I don’t need to see my likeness reflected in the world because I am already both “represented” by and reflected in the richness of humanity, and more importantly, I actively “represent” a potential for others too. 

It’s hard to know sometimes how widespread some ideas are. Like everyone else, I live in a social and political bubble of a certain size and of a certain quality. In my bubble, which I like to think is on the larger side, not a month goes by when I don’t hear some version of the emphatic talking point that “Representation Matters!” Most of the time, this mic-dropping quip is whipped out to support the idea of diversity within positions of influence and to end a conversation about the topic effectively.

Absorbed and regurgitated without scrutiny (which seems to be the rule, not the exception within 21st-century American culture), the underlying message of “Representation Matters” doesn’t in actuality mean “I support diversity in positions of influence,” which would be unobjectionable and even laudable. Instead, it’s used to suggest that unless there are people of influence, in films and television, in the classroom and in politics, who “look like you” or replicate some ridiculously short list of socially constructed “identities”, marginalized groups are at a fundamental disadvantage, both psychologically and materially. This simplistic argument begs the most obvious follow-up question; What kind of diversity, in fact, matters?

I’m about as Generation X as it gets. Born in 1974, I grew up during the golden age of the laugh-track sitcom.
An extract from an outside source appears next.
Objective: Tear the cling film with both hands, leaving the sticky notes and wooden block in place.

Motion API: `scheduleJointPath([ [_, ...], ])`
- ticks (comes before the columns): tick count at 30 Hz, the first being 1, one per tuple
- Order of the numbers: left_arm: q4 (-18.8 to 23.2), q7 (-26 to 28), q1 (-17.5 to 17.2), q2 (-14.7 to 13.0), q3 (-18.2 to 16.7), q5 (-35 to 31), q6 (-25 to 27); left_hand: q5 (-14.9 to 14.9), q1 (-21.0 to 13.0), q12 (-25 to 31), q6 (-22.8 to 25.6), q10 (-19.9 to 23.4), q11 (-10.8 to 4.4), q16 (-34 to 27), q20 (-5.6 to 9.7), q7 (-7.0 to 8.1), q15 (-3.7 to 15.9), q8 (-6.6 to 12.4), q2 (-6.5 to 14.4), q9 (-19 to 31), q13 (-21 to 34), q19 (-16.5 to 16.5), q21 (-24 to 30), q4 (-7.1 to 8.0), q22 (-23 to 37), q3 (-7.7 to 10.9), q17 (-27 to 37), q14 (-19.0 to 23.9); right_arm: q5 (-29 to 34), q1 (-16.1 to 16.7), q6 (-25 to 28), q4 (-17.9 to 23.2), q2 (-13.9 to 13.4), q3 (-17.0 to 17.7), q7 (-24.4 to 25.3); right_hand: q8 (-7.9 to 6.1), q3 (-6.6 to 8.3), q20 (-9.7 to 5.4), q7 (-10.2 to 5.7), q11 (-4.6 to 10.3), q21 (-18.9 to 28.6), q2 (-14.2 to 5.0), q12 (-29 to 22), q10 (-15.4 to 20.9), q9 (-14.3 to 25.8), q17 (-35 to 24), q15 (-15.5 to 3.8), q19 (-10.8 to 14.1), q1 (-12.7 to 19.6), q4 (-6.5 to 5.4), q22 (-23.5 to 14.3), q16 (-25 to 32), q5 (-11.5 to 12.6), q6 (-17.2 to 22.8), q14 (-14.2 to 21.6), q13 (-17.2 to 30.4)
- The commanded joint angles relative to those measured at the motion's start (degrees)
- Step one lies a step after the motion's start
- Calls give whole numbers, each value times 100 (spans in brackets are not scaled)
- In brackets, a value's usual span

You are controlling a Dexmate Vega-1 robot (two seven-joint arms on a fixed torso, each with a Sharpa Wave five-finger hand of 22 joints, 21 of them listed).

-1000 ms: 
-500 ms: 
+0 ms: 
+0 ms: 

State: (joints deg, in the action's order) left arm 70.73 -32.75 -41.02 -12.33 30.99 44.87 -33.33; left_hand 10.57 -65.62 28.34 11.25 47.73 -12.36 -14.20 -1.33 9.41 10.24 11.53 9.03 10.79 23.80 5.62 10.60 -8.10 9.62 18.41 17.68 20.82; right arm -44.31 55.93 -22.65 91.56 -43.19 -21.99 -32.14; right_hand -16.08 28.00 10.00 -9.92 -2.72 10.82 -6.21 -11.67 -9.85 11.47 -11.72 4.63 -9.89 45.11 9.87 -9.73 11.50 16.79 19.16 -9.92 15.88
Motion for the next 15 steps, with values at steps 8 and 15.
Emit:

After school and in the evenings, laying on the ground with a couch cushion folded under my chest, mostly alone, but sometimes with a sibling or parent, I’d watch Diff’rent Strokes, Who’s the Boss, Growing Pains, Webster, All in the Family, Good Times, The Jeffersons, Family Ties, Golden Girls, Three’s Company, Frasier, Cheers, The Wonder Years, The Cosby Show, Alf, The Facts of Life, One Day at a Time, Silver Spoons, Mama’s Family, Perfect Strangers, Mork & Mindy, Charles in Charge, Punky Brewster, Small Wonder, Mr. Belvedere, M*A*S*H*, Taxi, Happy Days, Laverne & Shirley, The Brady Bunch, Sanford and Son, Alice, and What’s Happening! As I list these television shows, I’m flooded with tiny flashes of memories of the storylines, the characters, cheesy one-liners, the unforgettable soundtracks, the sentimental moral messaging, and of course, laughing.

What I don’t remember is a single character in any of these shows, nor any television show or film to date, who has shared my particular ethnic heritage or phenotypical makeup. To make matters more complicated and damning, when there are characters who vaguely approximate my Middle-Eastern background, they are/were almost always portrayed as terrorists or villains. Am I a bad guy?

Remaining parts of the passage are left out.